En diciembre, el Gobierno acordó con Cerro Matoso la prórroga de su contrato. Y llovieron las críticas.Que prorrogaron el contrato que no era. Que era muy temprano para una prórroga (el contrato prorrogado se vencía en 2029). Que no estaba al día con sus obligaciones. Que no contaba con todas las licencias que actualmente necesita. No voy a aburrirlos con detalles, pero lo cierto es que evidenció las preguntas tan complicadas que tienen que hacerse los funcionarios al decidir si prorrogan los contratos.

Para entender el tema, hay que tener antecedentes sobre las prórrogas en estos contratos. Aunque no todos, la mayoría de los contratos grandes de minería se firmaron en los ochenta y, sobre todo, en los noventa, bajo el régimen del Código anterior (Decreto 2655 de 1988), que no otorgaba derecho a prórroga. Esto cambió con la Ley 685, que permitió prorrogar los contratos de concesión y autorizó, a los que estuvieran bajo el régimen anterior, acogerse al nuevo. Pero no estableció qué habría que hacer para que se diera la prórroga, surgiendo la pregunta de si había que cumplir con alguna condición o si bastaba con pedirla para tener derecho a ella. Como reacción, la Ley 1382 dispuso explícitamente que la prórroga no podría ser automática; había que contar con nuevos estudios técnicos, económicos, ambientales y sociales, y negociar sus condiciones, permitiendo pactar contraprestaciones diferentes a la regalía, exigiendo que la prórroga solo se otorgara si se demostraba beneficiosa para los intereses del Estado.
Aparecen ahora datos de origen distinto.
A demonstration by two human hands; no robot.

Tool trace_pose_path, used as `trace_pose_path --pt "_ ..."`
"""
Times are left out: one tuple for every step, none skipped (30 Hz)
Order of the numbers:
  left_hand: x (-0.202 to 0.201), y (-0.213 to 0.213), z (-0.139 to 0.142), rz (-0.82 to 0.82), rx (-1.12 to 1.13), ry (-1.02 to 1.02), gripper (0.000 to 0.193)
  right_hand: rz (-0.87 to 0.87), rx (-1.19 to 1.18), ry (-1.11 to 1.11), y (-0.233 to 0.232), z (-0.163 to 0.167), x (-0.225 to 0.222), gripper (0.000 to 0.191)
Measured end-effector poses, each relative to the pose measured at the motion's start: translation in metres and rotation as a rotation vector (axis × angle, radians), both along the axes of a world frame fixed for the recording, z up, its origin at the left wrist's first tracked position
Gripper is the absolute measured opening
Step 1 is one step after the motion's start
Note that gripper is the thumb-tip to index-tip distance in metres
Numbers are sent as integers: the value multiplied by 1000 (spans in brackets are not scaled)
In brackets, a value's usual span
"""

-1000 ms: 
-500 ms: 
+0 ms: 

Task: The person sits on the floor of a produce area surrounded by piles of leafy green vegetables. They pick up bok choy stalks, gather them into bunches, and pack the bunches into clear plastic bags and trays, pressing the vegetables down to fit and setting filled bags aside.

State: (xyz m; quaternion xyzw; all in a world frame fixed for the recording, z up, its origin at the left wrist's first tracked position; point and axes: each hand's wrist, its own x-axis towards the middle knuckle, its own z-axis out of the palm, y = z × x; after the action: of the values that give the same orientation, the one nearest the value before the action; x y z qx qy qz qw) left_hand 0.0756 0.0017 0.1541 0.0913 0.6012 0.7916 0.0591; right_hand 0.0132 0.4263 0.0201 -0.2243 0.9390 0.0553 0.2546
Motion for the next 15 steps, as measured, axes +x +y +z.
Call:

Entonces, ¿cuál es el problema? En mi opinión hay dos: (i) no es muy claro cuándo debe haber lugar a la prórroga, es decir, cuándo hay un beneficio para el Estado; y (ii) cómo determinar esta conveniencia cuando haya muchos contratos cuyos términos se venzan simultáneamente. Si bien antes del 2001 el Estado solo había celebrado menos de 200 mineros, entre 2001 y 2013 ha celebrado más de 15.000 contratos. Es cierto que muchos de estos contratos no pasarán la fase de exploración (digamos, solo 5.000), y que de los que la pasen solo una fracción tendrán suficientes reservas que ameriten la prórroga (para este ejercicio, pensemos que únicamente una quinta parte quiere prórroga). Esto significa, en plata blanca, que habrá mil contratos para prorrogar en un término de diez años. Así, anualmente habrá que estudiar y negociar prórrogas de, por lo menos, cien contratos. Para la negociación de la prórroga de Cerro Matoso, el Gobierno destinó un equipo de cinco personas para estudiar la conveniencia de otorgar la prórroga durante un año; en efecto, sería imposible contar con todos los requisitos para estudiar cien prórrogas anuales.

Ante esto, cualquiera pensaría que contar con una fórmula clara para determinar cuándo debe concederse una prórroga, deja de ser una comodidad y se vuelve indispensable.

¿Entonces? Indudablemente es más fácil decirlo que hacerlo. Por una parte, porque la minería no es un producto de consumo masivo estandarizado; no es lo mismo una mina de carbón o ferroníquel, que una de sal, esmeralda, oro, o una cantera. Por otra, tampoco es lo mismo una mina operada por una multinacional que por una empresa local, o una de mineros tradicionales; no es lo mismo en cuanto al conocimiento que tienen de la mina, la información que tienen sobre el impacto de la minería, ni sobre su rentabilidad.

La pregunta termina siendo ¿cómo hacer para poner reglas uniformes a algo que no lo es? Debo confesar que no sé, pero creo es que es algo para lo que el Gobierno debe prepararse.